> Exercise:
Set the listing down again in full, word for word, with the pictures left out.

> Data extract:
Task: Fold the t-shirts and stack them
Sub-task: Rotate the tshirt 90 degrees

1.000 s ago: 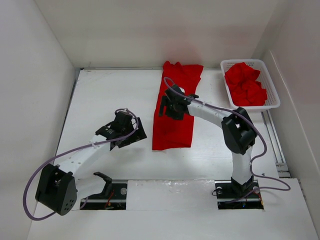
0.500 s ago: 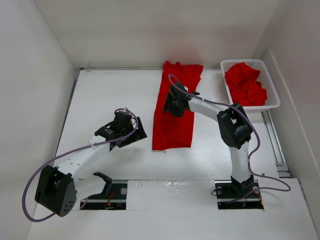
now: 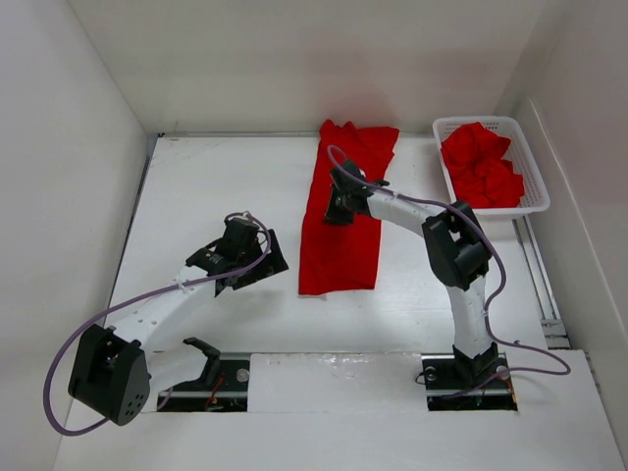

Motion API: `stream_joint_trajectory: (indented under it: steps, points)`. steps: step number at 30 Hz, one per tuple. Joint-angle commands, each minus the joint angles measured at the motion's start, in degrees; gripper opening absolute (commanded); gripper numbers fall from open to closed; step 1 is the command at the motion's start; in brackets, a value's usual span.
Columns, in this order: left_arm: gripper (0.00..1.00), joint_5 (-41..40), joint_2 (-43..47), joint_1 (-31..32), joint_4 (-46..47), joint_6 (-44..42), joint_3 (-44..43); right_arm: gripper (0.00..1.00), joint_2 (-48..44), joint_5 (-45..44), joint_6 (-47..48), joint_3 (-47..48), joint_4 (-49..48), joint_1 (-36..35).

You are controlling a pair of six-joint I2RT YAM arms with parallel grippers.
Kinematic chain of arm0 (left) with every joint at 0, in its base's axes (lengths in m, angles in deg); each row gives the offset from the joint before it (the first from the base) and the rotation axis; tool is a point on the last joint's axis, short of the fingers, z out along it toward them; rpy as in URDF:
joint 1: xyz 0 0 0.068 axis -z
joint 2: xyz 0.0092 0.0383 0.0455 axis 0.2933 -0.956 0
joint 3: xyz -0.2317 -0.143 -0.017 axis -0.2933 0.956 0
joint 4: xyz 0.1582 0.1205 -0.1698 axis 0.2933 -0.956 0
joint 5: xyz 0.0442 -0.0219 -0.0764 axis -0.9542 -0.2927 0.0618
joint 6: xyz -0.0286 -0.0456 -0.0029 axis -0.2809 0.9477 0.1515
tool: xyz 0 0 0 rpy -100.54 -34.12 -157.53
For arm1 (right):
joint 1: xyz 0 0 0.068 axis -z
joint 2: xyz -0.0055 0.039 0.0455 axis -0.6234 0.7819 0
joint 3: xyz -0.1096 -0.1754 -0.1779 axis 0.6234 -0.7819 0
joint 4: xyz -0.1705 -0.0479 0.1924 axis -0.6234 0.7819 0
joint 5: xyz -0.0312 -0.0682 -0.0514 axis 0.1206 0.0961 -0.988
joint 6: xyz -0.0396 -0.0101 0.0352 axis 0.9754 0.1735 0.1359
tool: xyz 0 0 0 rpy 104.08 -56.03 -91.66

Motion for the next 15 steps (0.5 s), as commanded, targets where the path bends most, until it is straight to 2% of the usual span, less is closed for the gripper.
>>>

> Your solution:
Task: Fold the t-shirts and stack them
Sub-task: Rotate the tshirt 90 degrees

1.000 s ago: 
0.500 s ago: 
now: 

Motion API: `stream_joint_trajectory: (indented under it: steps, points)`. steps: step number at 30 Hz, one per tuple. Joint-angle commands, each minus the joint angles measured at the motion's start, in degrees; gripper opening absolute (commanded); gripper numbers fall from open to closed; step 1 is the command at the motion's start; in brackets, a value's usual span.
Columns, in this order: left_arm: gripper (0.00..1.00), joint_5 (-41..40), joint_2 (-43..47), joint_1 (-31..32), joint_4 (-46..47), joint_6 (-44..42), joint_3 (-44..43); right_arm: gripper (0.00..1.00), joint_2 (-48..44), joint_5 (-45..44), joint_6 (-47..48), joint_3 (-47..48), joint_4 (-49..48), joint_1 (-36..35).

You are controlling a pair of six-joint I2RT YAM arms with parallel grippers.
Kinematic chain of arm0 (left) with every joint at 0, in its base's axes (lengths in m, angles in deg); each row gives the offset from the joint before it (the first from the base) and the rotation axis; tool is a point on the last joint's axis, short of the fingers, z out along it toward them; rpy as in URDF:
joint 1: xyz 0 0 0.068 axis -z
joint 2: xyz 0.0092 0.0383 0.0455 axis 0.2933 -0.956 0
joint 3: xyz -0.2317 -0.143 -0.017 axis -0.2933 0.956 0
joint 4: xyz 0.1582 0.1205 -0.1698 axis 0.2933 -0.956 0
joint 5: xyz 0.0442 -0.0219 -0.0764 axis -0.9542 -0.2927 0.0618
joint 6: xyz -0.0286 -0.0456 -0.0029 axis -0.2809 0.9477 0.1515
tool: xyz 0 0 0 rpy -100.54 -34.12 -157.53
For arm1 (right):
joint 1: xyz 0 0 0.068 axis -z
joint 2: xyz -0.0055 0.039 0.0455 axis -0.6234 0.7819 0
joint 3: xyz -0.1096 -0.1754 -0.1779 axis 0.6234 -0.7819 0
joint 4: xyz -0.1705 -0.0479 0.1924 axis -0.6234 0.7819 0
joint 5: xyz -0.0312 -0.0682 -0.0514 axis 0.1206 0.0961 -0.988
joint 6: xyz -0.0396 -0.0101 0.0352 axis 0.9754 0.1735 0.1359
tool: xyz 0 0 0 rpy 104.08 -56.03 -91.66

Motion for the next 15 steps (0.5 s), as commanded, targets where the path bends most, until it is straight to 2% of the usual span, less is closed for the gripper.
>>>

This answer requires nothing further.